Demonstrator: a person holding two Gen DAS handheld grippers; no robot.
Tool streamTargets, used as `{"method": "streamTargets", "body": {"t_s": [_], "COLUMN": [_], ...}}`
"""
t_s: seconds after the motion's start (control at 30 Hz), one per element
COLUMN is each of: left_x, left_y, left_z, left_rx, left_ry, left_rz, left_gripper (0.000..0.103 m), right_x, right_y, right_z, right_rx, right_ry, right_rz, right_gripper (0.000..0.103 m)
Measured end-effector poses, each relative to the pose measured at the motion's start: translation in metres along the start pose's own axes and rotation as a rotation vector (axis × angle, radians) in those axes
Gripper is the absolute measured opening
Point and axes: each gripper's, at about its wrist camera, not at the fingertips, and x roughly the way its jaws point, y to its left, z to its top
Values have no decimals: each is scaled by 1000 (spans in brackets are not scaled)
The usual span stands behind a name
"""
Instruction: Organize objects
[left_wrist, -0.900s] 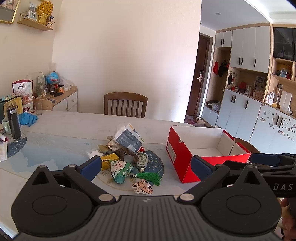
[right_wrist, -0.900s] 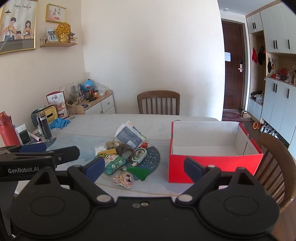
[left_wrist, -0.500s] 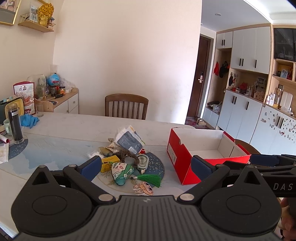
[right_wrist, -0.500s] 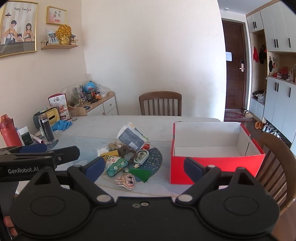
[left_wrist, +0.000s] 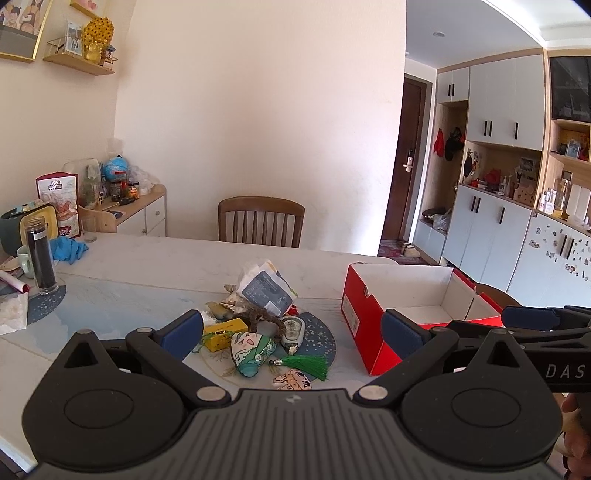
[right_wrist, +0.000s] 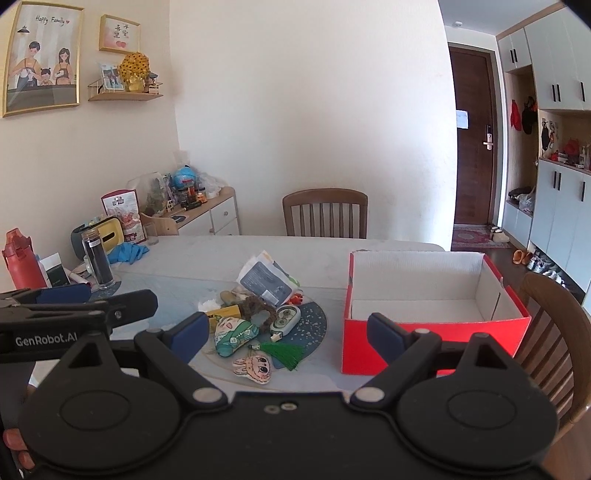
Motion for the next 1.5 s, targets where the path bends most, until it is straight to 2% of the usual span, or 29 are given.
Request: {"method": "streamTargets", "body": {"t_s": [0.33, 0.8, 1.2, 1.23, 1.5], "left_x": [13, 76, 141, 146, 186], "left_y": [11, 57, 114, 119, 148], "left_z": [0, -3, -32, -36, -59], "left_rx": [-3, -35, -40, -35, -16], "left_ry": [26, 142, 295, 306, 392], "left_rz": [-7, -33, 63, 66, 88], "left_gripper": [103, 103, 102, 102, 100], "right_x": [12, 77, 154, 160, 203], "right_y": [6, 22, 25, 25, 27], "right_z": [-2, 1, -23, -26, -39], "right_rx": [5, 20, 47, 163, 149], "right_ry": [12, 101, 279, 279, 364], "right_rz": [-21, -59, -114, -332, -364], "right_gripper": [92, 92, 92, 92, 92]}}
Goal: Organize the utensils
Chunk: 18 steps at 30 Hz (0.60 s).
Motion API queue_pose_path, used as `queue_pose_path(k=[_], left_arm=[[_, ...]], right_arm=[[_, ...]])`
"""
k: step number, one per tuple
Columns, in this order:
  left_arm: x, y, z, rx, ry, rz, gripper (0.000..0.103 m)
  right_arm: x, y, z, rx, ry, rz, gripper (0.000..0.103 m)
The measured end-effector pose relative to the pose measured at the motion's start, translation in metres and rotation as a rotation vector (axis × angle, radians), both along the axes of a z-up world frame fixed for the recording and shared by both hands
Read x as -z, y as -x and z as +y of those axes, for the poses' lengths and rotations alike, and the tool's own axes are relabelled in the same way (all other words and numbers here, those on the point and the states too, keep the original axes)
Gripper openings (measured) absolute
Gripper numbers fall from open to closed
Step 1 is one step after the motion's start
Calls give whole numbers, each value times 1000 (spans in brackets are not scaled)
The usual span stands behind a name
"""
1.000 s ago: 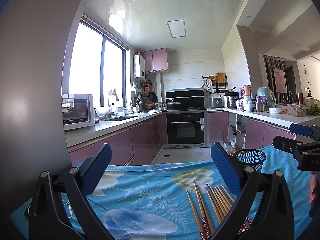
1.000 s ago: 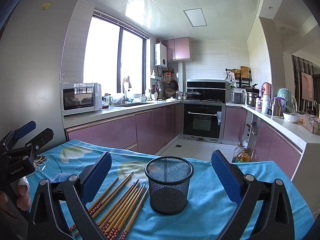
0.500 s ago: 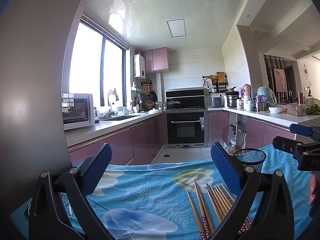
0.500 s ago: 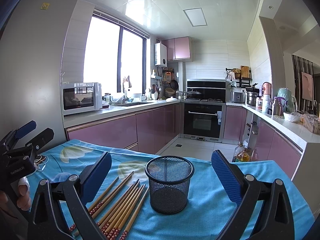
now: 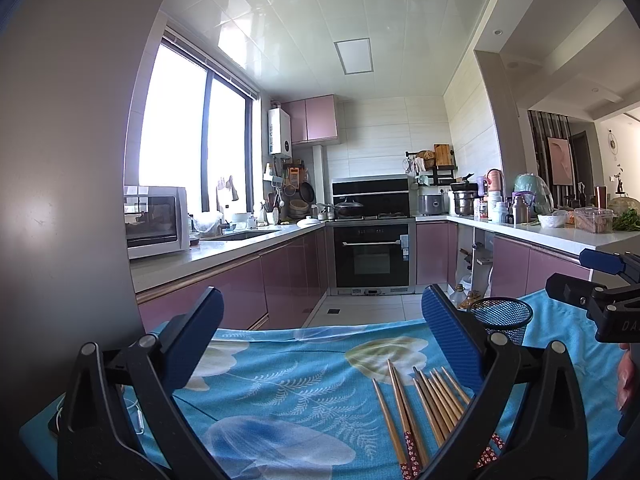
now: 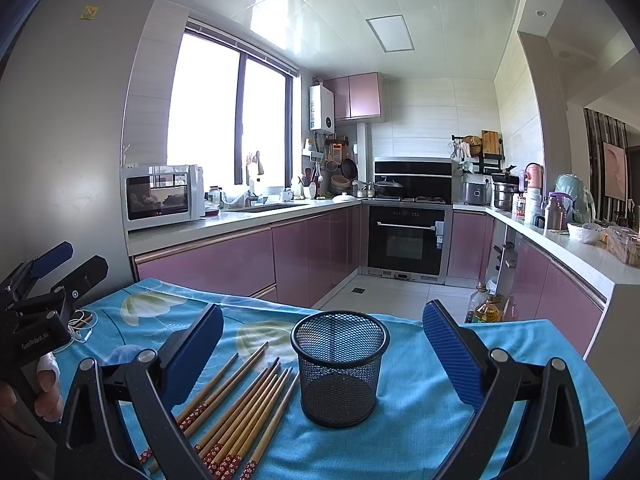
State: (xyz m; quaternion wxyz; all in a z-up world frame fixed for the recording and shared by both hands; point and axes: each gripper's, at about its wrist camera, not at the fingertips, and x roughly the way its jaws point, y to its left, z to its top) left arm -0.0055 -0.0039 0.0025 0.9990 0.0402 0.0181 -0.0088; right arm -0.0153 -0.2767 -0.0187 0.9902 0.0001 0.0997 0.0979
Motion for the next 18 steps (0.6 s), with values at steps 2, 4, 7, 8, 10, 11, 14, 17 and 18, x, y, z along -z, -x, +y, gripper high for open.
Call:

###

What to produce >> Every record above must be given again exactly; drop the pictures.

Solution to this exercise >>
Demonstrator: a person holding two Gen DAS handheld grippers; no robot.
Tool streamTargets, used as `{"method": "streamTargets", "body": {"t_s": [_], "COLUMN": [_], ...}}`
"""
t_s: seconds after the motion's start (control at 30 Hz), one per element
COLUMN is each of: left_x, left_y, left_z, left_rx, left_ry, left_rz, left_gripper (0.000..0.103 m), right_x, right_y, right_z, right_rx, right_ry, right_rz, right_gripper (0.000..0.103 m)
Measured end-effector poses, each relative to the pose measured at the motion's start: translation in metres along the start pose's own axes and rotation as a rotation vector (axis × angle, radians) in those axes
Gripper is the absolute measured opening
Point and axes: each gripper's, at about its wrist camera, not at the fingertips, and x roughly the way its jaws point, y to its left, z to its top
Values have no decimals: each is scaled by 1000 (spans in brackets are not scaled)
The usual span stands behind a name
"""
Instruction: Organize objects
[left_wrist, -0.900s] 
[right_wrist, -0.900s] 
[left_wrist, -0.500s] 
[right_wrist, -0.500s] 
[left_wrist, +0.000s] 
[right_wrist, +0.000s] 
Motion for the next 1.5 s, targets where the path bends most, until it is straight to 2% of the usual span, or 29 are given.
Request: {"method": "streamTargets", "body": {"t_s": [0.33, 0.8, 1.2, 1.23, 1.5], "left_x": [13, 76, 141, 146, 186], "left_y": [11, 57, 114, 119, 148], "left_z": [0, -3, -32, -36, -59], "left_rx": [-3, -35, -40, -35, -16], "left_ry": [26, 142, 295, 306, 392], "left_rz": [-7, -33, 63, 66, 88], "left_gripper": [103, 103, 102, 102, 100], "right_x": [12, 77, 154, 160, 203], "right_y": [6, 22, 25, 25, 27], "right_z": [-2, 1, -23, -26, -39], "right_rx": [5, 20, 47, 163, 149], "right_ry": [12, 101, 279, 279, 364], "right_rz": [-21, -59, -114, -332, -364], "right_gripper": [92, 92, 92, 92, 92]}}
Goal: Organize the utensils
Chunk: 18 steps at 30 Hz (0.60 s).
Motion API queue_pose_path, used as `queue_pose_path(k=[_], left_arm=[[_, ...]], right_arm=[[_, ...]])`
"""
k: step number, one per tuple
Columns, in this order:
  left_arm: x, y, z, rx, ry, rz, gripper (0.000..0.103 m)
  right_arm: x, y, z, rx, ry, rz, gripper (0.000..0.103 m)
The measured end-effector pose relative to the pose measured at the motion's start, translation in metres and rotation as a rotation vector (axis × angle, radians), both along the axes of a z-up world frame fixed for the recording and shared by both hands
Read x as -z, y as -x and z as +y of those axes, for the poses' lengths and rotations alike, and the tool's own axes are relabelled in the same way (all other words and numbers here, those on the point and the states too, keep the original axes)
Gripper openings (measured) absolute
Gripper numbers fall from open to closed
Step 1 is one step after the motion's start
Calls give whole numbers, each value times 1000 (spans in brackets are not scaled)
The usual span stands behind a name
"""
1.000 s ago: 
1.000 s ago: 
0.500 s ago: 
0.500 s ago: 
now: 
now: 
State: (xyz m; quaternion wxyz; all in a z-up world frame fixed for the recording and shared by both hands; point and axes: each gripper's, at about its wrist camera, not at the fingertips, and x roughly the way its jaws point, y to its left, z to its top) left arm -0.0055 -0.0039 0.0025 0.9990 0.0402 0.0181 -0.0088; right arm -0.0153 -0.2767 -0.0187 0.9902 0.0001 0.0997 0.0979
Motion for the next 18 steps (0.6 s), with values at steps 2, 4, 7, 8, 10, 11, 14, 17 and 18, x, y, z along -z, -x, +y, gripper high for open.
Call:

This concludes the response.